The choice for the ground reference is one you get to make. Normally, a voltage is always measured between two points. Just think about a voltmeter. It has two leads. Not one. That's because a voltage is always really a "voltage difference." But it is painful when talking to people to always have to say, "The voltage is 4 volts here, relative to this point over there." We'd rather just say "The voltage is 4 volts here." So we pick a reference point and it helps a lot in saving time and effort when discussing a circuit.

There is another reason. An input signal (like audio) is often referenced to some specific place in the circuit. If you have one circuit that has its own ground reference and a different circuit that also has its ground reference, and if you tie these ground references together, then both circuits now share the same "reference point." Now you can just convey audio signals from one circuit to the other circuit by way of a single remaining wire. And that's an important physical convenience. This is also why the ground reference is sometimes called the "common." Because it is "common" between several subcircuits that share the same "ground reference."

Now look back up at those schematics as Spice sees them. There are only two different nodes in the first schematic: "0" and "1". But in the second one, there are three nodes: "0" and "1" and "2". All nodes with the same name are connected together (shorted.) If you look closely at the first schematic, you will see that the last line connects both ends of the resistor to the same node, "0". (The value of the resistor is the last word on each line.) Since both ends of the resistor are tied to the same node, this is the same thing as "shorting out the resistor." And so your first circuit simply shorts out \$R_1\$. You might as well just remove it.

I wanted to try a different tact here and see if that helps you. There are lots of ways of trying to explain this and I didn't see this one being tried. So I thought I would add it to the mix.

By the way, Spice also treats the "0" node as very special. It's always the "reference node." So if you try and print out the voltage at a different node, then Spice will use this special node as its "reference" for making a two-point voltmeter measurement. (Spice requires this node in every schematic because it wants to have the convenience of just reporting node voltages without having to always specify two points to do it.)

The ground symbol on a schematic is a notation device, no different from giving a name to any wire. Suppose you write out a schematic and give the name "AUDIO_IN" to one of those wires. Then this wire is now given that name. Suppose somewhere else in the schematic, on a different wire entirely, you also name that wire "AUDIO_IN". (Let's say you don't actually draw a wire line between these two.) This still means that the two wires are actually connected (by a hidden wire.)

Giving the same name to two different wires is, by convention, taken to mean that the two wires are attached to each other --- even if you didn't actually draw a wire connecting them. That's how I'd read it. That's how others would read it. So if you do that, then that's how it will be interpreted. It's how you should learn to write things, too.
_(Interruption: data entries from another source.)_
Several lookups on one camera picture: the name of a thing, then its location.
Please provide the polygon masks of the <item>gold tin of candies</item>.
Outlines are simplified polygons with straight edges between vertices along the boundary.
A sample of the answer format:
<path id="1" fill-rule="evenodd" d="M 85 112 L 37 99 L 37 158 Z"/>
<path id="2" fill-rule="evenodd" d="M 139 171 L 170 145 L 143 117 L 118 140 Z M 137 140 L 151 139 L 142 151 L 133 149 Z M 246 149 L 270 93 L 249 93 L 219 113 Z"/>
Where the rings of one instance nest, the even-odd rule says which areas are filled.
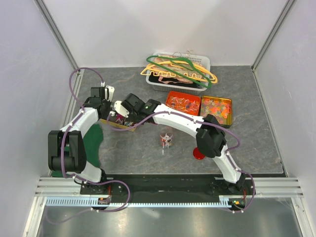
<path id="1" fill-rule="evenodd" d="M 136 123 L 130 119 L 123 117 L 122 115 L 109 116 L 109 119 L 102 118 L 100 121 L 104 124 L 109 124 L 111 128 L 127 129 L 134 126 Z"/>

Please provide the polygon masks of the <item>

Now, the ground symbol is just like a "name" to a wire. If you place a ground symbol on a wire, then this is the exact same thing as giving it a special name "ground." If another wire somewhere else also has the ground symbol attached to it, then even if there is no wire shown on the schematic, it is assumed by everyone reading the schematic that the two wires are now connected together. Because they have the same name -- "ground."